Tuesday 8 April 2008

Ipswich Hospital - robbing the sick?

I went to see my GP today, and he asked me to do a sample and drop it in to Ipswich NHS Hospital for analysis. I drove up there, parked... and found that they wanted £2.50 for the privilege. I was there around 10 minutes in total.

Petty officials can be very mean and very impudent when they think that they can get away with it. It's hard to imagine such a nasty tax on the sick -- worst, of course, for those poor souls who must go there regularly.

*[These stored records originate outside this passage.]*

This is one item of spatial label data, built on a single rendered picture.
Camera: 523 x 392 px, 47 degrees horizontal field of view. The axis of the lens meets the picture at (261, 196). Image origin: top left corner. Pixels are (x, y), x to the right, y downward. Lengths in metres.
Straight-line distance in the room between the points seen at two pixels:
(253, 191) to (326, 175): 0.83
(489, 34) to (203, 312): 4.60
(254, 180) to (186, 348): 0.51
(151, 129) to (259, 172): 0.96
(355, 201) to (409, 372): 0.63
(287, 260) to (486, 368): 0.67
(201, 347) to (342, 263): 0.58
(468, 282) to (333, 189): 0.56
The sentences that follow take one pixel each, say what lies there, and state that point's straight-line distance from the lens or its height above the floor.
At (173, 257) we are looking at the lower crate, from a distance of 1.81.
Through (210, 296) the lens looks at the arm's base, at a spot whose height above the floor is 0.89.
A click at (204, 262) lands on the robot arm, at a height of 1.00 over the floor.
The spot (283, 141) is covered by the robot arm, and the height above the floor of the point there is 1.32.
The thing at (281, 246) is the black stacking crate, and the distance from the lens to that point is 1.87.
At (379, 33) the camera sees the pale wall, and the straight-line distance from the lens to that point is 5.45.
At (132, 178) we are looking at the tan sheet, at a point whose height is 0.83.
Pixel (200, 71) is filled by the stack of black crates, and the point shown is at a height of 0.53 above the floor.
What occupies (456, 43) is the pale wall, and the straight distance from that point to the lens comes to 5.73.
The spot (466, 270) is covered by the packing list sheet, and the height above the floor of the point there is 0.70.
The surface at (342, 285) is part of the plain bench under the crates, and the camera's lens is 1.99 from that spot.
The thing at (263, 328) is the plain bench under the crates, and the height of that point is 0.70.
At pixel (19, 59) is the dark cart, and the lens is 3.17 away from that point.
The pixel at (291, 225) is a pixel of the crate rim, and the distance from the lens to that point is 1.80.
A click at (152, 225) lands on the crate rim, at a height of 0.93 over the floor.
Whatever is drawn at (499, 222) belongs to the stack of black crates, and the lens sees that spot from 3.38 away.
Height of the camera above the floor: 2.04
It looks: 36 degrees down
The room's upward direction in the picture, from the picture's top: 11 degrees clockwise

The moral of the story is that the NHS probably needs to be abolished. It's sad to say, but what can you do with so rotten an institution? It's not as if it is free for most of us. It costs £100bn a year; since there are around 25 million workers in the country, that means each worker pays around £4,000 a year for the health service in tax. Most of us probably get about £15 a year of value from it. You could get a pretty huge amount of care for that sum, privately.

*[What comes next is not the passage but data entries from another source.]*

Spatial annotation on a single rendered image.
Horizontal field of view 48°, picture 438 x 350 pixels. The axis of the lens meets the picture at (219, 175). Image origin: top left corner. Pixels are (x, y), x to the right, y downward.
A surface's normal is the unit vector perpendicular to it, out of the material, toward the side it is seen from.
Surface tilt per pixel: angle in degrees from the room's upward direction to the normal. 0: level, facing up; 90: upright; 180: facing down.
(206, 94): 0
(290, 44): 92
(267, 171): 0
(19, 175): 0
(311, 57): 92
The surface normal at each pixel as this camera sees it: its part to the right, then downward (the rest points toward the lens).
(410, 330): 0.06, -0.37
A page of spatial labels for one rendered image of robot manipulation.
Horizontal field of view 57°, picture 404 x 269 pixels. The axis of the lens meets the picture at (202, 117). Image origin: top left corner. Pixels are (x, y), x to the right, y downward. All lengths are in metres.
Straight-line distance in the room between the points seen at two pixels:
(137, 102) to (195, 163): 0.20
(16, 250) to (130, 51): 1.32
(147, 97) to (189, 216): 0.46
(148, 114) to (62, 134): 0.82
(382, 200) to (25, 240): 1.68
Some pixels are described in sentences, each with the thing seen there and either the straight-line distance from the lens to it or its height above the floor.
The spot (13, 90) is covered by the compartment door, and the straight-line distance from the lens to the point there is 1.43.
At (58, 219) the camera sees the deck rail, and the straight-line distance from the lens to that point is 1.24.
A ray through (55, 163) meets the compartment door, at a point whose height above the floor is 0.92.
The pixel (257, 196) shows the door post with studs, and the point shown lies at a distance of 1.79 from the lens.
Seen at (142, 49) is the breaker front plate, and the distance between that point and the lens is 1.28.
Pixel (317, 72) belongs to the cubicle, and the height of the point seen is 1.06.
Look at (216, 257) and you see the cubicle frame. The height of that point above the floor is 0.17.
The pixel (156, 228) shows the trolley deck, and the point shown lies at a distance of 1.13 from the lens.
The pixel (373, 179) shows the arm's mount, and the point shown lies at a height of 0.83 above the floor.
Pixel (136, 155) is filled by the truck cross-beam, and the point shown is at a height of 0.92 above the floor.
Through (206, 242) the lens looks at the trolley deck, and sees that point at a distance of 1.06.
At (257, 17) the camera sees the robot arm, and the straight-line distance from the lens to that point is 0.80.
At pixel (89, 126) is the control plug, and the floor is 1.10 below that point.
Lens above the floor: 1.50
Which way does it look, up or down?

I'd rather have a proper NHS. But at the moment, we pay...and pay, and pay ... for one which is cheapskate in every respect.

I noted today that Rose Gibb, who was 'chief executive' of Maidstone and Tunbridge Wells NHS Trust in Kent, and was forced to leave after a dirty-hospital scandal, is sueing for 'compensation' (See The Great Simpleton: Rewarding failure goverenment style). In my opinion she deserves to hang. What can you say, however, about an institution that handsomely rewards greed, impudence and negligence, at the cost of our health and lives?